Your assignment:
Since only the total matters, count the lines of these entries containing the word "plate" and write that total alone.

***

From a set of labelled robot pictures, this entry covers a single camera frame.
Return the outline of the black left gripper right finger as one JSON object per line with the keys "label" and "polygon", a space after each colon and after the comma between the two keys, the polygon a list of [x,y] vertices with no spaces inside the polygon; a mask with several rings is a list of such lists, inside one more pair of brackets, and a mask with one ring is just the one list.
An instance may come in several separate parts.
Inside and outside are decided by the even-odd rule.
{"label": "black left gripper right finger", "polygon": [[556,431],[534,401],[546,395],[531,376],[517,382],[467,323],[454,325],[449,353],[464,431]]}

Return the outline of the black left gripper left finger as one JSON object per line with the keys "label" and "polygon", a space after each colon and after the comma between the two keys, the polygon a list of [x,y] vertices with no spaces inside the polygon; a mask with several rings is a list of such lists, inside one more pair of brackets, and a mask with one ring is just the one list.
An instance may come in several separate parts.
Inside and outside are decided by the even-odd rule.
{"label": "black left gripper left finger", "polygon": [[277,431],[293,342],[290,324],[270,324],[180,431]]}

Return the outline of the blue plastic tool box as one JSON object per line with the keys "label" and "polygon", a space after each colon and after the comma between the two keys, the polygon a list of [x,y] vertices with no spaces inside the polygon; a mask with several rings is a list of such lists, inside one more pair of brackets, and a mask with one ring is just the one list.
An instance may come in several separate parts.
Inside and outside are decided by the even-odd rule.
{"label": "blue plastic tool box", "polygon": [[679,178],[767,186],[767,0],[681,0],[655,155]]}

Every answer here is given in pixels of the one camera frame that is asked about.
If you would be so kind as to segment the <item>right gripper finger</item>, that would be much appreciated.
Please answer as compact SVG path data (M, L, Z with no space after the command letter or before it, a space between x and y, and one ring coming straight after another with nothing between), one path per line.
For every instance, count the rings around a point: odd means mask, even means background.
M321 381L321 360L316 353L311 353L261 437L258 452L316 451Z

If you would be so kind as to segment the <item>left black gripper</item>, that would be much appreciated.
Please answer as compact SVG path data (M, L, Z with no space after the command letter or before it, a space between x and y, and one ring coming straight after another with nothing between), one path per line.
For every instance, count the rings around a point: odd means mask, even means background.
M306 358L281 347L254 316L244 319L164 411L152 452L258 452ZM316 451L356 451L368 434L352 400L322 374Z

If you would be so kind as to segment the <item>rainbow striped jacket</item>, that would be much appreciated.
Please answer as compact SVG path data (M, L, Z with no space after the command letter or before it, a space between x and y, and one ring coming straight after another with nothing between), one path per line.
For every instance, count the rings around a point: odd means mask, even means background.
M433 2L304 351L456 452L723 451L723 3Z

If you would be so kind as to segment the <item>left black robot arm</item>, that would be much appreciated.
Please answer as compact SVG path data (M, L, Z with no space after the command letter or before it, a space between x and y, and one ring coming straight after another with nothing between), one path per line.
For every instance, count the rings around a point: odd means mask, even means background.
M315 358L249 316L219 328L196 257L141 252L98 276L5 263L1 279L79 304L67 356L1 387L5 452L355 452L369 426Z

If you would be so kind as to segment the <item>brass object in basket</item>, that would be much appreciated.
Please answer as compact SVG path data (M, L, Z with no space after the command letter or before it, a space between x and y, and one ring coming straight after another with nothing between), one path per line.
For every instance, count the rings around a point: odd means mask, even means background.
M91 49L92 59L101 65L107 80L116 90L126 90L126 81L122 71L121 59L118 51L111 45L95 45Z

***

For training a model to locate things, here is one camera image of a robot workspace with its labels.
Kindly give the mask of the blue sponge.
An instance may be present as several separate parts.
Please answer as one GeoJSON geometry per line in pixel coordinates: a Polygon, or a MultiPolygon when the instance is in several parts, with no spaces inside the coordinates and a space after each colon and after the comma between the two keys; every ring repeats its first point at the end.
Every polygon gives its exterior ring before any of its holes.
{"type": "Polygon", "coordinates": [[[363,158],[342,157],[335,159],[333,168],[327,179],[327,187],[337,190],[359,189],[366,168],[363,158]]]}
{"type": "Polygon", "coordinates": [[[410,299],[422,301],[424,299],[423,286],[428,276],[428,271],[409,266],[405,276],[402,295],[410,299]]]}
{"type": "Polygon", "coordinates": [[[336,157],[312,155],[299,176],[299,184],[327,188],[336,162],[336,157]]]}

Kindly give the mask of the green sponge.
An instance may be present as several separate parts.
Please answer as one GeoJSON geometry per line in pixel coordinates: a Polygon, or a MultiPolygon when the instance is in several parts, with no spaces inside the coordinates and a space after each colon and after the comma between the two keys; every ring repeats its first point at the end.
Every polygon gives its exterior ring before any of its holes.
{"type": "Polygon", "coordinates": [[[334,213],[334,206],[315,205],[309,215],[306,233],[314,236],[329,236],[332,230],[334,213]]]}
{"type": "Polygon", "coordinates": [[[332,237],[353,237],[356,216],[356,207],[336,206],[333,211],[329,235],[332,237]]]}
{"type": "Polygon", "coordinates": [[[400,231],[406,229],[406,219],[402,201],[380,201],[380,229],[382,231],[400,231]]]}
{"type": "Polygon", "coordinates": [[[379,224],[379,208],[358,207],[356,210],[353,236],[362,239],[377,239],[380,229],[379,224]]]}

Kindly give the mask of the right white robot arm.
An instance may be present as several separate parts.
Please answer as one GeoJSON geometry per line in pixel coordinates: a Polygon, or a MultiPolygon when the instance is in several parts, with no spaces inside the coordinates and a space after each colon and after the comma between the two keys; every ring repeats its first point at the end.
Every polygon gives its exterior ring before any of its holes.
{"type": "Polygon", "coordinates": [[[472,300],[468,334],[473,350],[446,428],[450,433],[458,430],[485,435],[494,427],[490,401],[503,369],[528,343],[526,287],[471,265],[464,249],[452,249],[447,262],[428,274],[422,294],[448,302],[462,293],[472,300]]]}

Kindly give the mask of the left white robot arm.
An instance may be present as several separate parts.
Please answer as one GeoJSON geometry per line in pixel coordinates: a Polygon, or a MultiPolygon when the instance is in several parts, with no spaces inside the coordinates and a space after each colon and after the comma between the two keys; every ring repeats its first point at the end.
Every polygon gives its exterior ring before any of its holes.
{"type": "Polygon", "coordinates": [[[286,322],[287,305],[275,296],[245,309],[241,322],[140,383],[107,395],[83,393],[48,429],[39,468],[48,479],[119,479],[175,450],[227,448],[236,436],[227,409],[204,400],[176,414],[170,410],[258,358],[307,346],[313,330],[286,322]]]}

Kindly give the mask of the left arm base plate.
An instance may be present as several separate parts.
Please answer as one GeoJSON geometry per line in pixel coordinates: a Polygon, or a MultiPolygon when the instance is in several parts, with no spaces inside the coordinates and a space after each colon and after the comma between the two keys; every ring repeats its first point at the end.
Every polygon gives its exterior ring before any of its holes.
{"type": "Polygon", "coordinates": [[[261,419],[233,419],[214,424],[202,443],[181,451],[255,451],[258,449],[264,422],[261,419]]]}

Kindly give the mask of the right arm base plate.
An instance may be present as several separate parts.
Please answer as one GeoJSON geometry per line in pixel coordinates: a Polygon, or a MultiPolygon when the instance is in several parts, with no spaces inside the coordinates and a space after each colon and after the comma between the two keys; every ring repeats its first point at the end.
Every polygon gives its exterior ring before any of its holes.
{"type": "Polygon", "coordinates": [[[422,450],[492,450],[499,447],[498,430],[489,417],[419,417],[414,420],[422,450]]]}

***

Your response:
2